Copy the data exactly. No line may be skipped.

┌─ Recorded information

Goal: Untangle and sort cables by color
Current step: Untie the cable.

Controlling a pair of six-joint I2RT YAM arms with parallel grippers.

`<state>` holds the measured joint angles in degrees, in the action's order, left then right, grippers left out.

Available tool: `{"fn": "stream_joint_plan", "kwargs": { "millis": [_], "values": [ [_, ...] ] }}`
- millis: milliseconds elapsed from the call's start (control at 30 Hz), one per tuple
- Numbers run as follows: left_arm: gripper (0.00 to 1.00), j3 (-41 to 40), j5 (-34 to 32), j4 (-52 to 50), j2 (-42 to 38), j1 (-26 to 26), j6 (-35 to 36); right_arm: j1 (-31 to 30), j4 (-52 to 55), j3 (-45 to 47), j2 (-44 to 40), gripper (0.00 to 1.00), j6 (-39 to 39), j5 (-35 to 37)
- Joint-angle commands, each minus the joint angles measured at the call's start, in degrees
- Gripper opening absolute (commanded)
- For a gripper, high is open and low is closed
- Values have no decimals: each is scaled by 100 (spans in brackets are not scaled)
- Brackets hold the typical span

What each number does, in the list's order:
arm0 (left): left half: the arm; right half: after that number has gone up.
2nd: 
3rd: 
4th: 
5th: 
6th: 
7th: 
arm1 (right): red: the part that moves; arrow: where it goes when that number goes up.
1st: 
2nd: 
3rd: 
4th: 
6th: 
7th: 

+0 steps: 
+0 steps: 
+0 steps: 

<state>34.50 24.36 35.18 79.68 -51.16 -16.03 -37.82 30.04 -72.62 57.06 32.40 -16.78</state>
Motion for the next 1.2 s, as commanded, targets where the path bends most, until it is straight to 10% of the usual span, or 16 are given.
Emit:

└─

Result of this task:
Goal: Untangle and sort cables by color
Current step: Untie the cable.

Controlling a pair of six-joint I2RT YAM arms with parallel grippers.

`<state>` holds the measured joint angles in degrees, in the action's order, left then right, grippers left out.

Available tool: `{"fn": "stream_joint_plan", "kwargs": { "millis": [_], "values": [ [_, ...] ] }}`
- millis: milliseconds elapsed from the call's start (control at 30 Hz), one per tuple
- Numbers run as follows: left_arm: gripper (0.00 to 1.00), j3 (-41 to 40), j5 (-34 to 32), j4 (-52 to 50), j2 (-42 to 38), j1 (-26 to 26), j6 (-35 to 36); right_arm: j1 (-31 to 30), j4 (-52 to 55), j3 (-45 to 47), j2 (-44 to 40), gripper (0.00 to 1.00), j6 (-39 to 39), j5 (-35 to 37)
- Joint-angle commands, each minus the joint angles measured at the call's start, in degrees
- Gripper opening absolute (commanded)
- For a gripper, high is open and low is closed
- Values have no decimals: each is scaled by 100 (spans in brackets are not scaled)
- Brackets hold the typical span

What each number does, in the list's order:
arm0 (left): left half: the arm; right half: after that number has gone up.
2nd: 
3rd: 
4th: 
5th: 
6th: 
7th: 
arm1 (right): red: the part that moves; arrow: where it goes when that number goes up.
1st: 
2nd: 
3rd: 
4th: 
6th: 
7th: 

+0 steps: 
+0 steps: 
+0 steps: 

<state>34.50 24.36 35.18 79.68 -51.16 -16.03 -37.82 30.04 -72.62 57.06 32.40 -16.78</state>
Motion for the next 1.2 s, as commanded, targets where the path bends most, until it is straight to 10% of the usual span, or 16 are given.
Emit:

The exercise requires no additional content.